#### [Problem to solve]
In the records that follow, find the line containing "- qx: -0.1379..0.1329" and the line containing "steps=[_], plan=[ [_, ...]", then transcribe both and every line between them exactly, omitting pictures.

>>

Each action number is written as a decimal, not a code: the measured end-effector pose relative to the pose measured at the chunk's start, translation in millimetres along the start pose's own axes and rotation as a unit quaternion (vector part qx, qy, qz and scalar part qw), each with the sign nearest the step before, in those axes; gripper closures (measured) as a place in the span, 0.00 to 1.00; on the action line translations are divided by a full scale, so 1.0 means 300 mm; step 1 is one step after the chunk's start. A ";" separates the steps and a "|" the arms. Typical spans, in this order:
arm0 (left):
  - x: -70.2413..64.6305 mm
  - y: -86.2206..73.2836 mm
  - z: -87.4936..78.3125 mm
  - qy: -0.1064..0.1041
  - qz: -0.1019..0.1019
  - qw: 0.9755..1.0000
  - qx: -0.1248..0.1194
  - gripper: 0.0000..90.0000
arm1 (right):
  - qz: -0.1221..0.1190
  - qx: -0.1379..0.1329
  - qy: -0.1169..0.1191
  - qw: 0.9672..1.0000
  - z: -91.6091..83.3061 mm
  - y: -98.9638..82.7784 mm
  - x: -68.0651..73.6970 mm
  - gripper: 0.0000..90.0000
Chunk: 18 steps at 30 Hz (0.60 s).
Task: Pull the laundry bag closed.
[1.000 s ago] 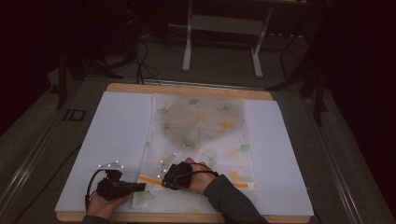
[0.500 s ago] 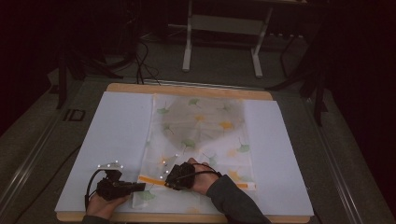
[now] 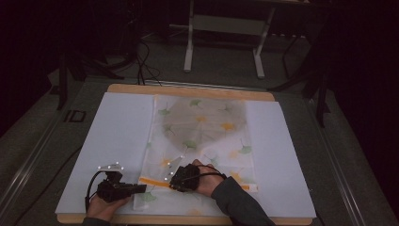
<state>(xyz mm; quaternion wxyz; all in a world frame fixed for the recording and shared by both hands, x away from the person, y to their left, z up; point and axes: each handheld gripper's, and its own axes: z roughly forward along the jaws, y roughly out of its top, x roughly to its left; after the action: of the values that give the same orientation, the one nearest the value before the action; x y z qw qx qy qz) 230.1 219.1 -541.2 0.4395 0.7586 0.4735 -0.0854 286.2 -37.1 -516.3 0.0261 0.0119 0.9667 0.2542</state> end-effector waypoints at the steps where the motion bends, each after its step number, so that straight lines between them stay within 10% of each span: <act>1: 0.000 0.000 -0.001 0.000 0.000 1.000 0.000 0.98 | 0.001 0.002 0.000 1.000 -0.002 -0.002 0.001 0.94; 18: 0.000 -0.001 -0.004 -0.001 -0.002 1.000 -0.003 0.98 | 0.003 0.014 -0.007 1.000 -0.028 -0.036 -0.004 0.94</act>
<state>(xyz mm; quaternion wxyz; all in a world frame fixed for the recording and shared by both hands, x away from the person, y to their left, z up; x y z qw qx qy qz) 229.6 220.0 -540.7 0.4419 0.7561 0.4751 -0.0854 286.8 -50.6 -514.4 0.0314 0.0173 0.9699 0.2408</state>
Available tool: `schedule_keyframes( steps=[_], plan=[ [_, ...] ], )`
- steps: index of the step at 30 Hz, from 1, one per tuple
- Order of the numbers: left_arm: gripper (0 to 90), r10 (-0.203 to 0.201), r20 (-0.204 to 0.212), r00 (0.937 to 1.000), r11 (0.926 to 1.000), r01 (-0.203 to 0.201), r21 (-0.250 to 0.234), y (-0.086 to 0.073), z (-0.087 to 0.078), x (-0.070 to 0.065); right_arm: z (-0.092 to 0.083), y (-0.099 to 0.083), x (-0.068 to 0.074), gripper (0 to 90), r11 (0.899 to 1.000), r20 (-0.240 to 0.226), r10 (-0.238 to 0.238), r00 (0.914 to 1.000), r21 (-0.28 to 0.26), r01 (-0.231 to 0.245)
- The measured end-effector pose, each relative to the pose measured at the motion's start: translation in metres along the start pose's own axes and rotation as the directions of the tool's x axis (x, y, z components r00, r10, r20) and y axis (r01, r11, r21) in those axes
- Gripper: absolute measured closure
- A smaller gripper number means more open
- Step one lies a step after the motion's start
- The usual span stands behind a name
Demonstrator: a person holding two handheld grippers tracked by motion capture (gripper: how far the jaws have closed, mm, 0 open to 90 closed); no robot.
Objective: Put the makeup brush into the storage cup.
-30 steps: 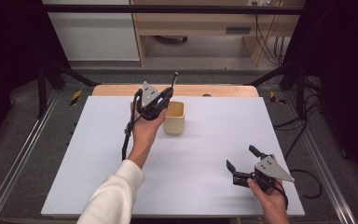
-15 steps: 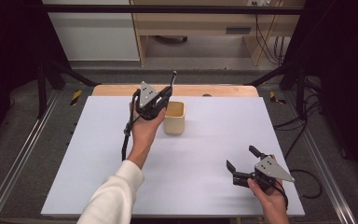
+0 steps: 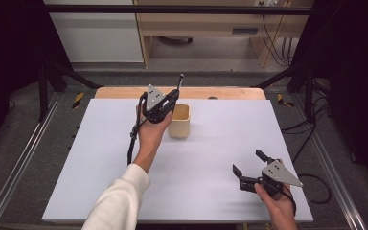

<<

#### [Finished exercise]
  - qx: -0.1379..0.1329
  - qy: -0.1169..0.1191
  - qw: 0.9672..1.0000
  - z: -91.6091..83.3061 mm
  - y: -98.9638..82.7784 mm
  - x: -68.0651..73.6970 mm
  - gripper: 0.0000..90.0000
Chunk: 18 steps at 30 Hz (0.60 s).
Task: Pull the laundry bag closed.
[1.000 s ago] 
[0.500 s ago] 
[now] 
<state>(xyz mm; quaternion wxyz; all in a world frame fixed for the recording and shared by both hands, x away from the person, y to their left, z up; point and axes: each handheld gripper's, and its own axes: z roughly forward along the jaws, y roughly out of its top, x roughly to its left; after the action: of the values that give the same orientation, the one nearest the value before the action; x y z qw qx qy qz) 230.1 219.1 -541.2 0.4395 0.7586 0.4735 -0.0854 286.2 -37.1 -516.3 0.0261 0.0119 0.9667 0.2542</state> end-effector waypoints at the steps where the motion bends, each after its step number, so that straight lines between them stay within 10% of each span: <act>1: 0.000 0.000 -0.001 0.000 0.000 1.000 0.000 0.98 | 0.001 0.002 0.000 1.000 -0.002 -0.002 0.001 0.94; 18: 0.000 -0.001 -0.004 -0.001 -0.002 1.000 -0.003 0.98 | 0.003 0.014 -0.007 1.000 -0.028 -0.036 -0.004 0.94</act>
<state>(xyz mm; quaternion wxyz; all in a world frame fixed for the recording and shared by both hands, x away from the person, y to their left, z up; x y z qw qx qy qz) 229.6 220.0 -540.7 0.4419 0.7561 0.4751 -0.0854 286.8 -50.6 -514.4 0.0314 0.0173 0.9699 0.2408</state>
Available tool: `schedule_keyframes( steps=[_], plan=[ [_, ...] ], )`

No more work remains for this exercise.